This week, he got his wish.
Yesterday, Mr. Bloomberg joined Governor Pataki; the Yankees owner, George Steinbrenner, and other state and local officials to announce the team’s plans for a new, $800 million baseball stadium adjacent to its current home in the South Bronx.
The announcement came just three days after the mayor joined the Mets owner, Fred Wilpon, to announce that the National League franchise plans to build a new, $600 million stadium adjacent to its existing stadium in Willets Point. Both ballparks are scheduled to open for the 2009 season.
The city and the state will pay for the infrastructure costs associated with both stadiums. Planned public expenditures in the Bronx – where the city is to spend $135 million to create new parks and enhance infrastructure and the state is to pay $70 million for construction of additional parking facilities – exceed public expenditures in Queens, where the city will spend $85 million and the state will spend a proposed $75 million to enhance infrastructure and prepare the site.
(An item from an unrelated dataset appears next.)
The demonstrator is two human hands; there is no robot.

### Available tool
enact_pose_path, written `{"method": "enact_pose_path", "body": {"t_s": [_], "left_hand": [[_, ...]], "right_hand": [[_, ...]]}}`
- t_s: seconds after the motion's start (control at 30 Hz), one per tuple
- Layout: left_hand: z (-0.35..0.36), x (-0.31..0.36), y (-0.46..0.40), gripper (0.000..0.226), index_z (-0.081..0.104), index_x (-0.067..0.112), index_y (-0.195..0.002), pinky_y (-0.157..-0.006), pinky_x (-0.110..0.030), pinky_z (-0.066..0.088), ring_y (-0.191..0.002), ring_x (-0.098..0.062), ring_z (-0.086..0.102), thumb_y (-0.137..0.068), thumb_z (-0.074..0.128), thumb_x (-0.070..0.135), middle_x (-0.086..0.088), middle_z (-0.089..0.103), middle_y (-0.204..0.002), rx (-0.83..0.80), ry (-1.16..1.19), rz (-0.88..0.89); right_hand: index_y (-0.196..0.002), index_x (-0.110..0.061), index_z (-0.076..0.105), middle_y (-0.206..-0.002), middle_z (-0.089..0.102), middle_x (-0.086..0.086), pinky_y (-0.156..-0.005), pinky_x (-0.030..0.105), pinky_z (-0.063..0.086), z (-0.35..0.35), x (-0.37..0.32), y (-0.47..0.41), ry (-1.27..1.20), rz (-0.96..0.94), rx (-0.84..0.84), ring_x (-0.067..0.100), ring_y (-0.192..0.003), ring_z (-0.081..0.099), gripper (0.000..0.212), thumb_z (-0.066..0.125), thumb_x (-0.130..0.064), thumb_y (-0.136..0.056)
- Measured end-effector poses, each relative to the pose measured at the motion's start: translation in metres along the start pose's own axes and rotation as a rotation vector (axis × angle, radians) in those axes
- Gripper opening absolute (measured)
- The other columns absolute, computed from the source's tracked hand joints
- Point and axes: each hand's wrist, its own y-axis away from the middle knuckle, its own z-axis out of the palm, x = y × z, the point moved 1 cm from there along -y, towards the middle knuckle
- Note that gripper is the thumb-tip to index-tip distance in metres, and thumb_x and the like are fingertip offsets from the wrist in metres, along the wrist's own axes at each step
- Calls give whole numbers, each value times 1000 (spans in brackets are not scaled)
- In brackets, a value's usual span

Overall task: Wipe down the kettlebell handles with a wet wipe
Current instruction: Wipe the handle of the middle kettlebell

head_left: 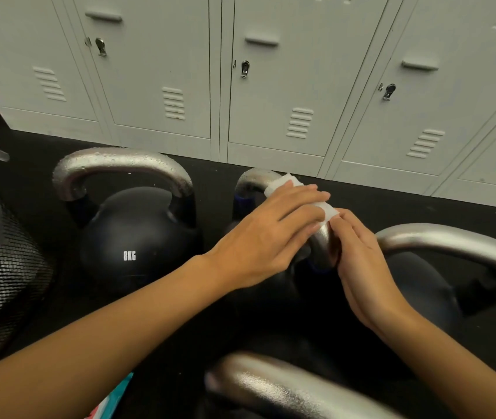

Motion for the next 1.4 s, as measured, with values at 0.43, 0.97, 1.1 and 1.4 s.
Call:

If New York City is selected as host city for the 2012 Olympics, the Queens stadium would become its principal venue and the city, the state, and the NYC2012 organization would finance a temporary expansion of the stadium.
“I guess all you can say is wow – what a week for baseball and what a week for this city,” Mr. Bloomberg said yesterday.
The mayor, who rode the no. 4 train to Yankee Stadium from City Hall for the announcement, said the city has spent $30 million in the past five years for the upkeep of the old stadium and would have to allocate hundreds of millions of dollars more in the coming decades to maintaining the aging facility. The city will not have to finance the upkeep of the new stadium, which will be owned by the baseball team.
“Instead of spending hundreds of millions to maintain the old stadium, this agreement relieves us from that burden and allows us instead to spend that money on parks and infrastructure that the public will use for decades to come,” Mr. Bloomberg said, estimating that the city’s $135 million investment would produce $350 million in new revenue and savings in the next 30 years.
Mr. Pataki, who reminisced about his first experience at Yankee Stadium as a boy and about his fond memories of taking his own son there, said the Yankees deal would create more than 3,600 construction jobs.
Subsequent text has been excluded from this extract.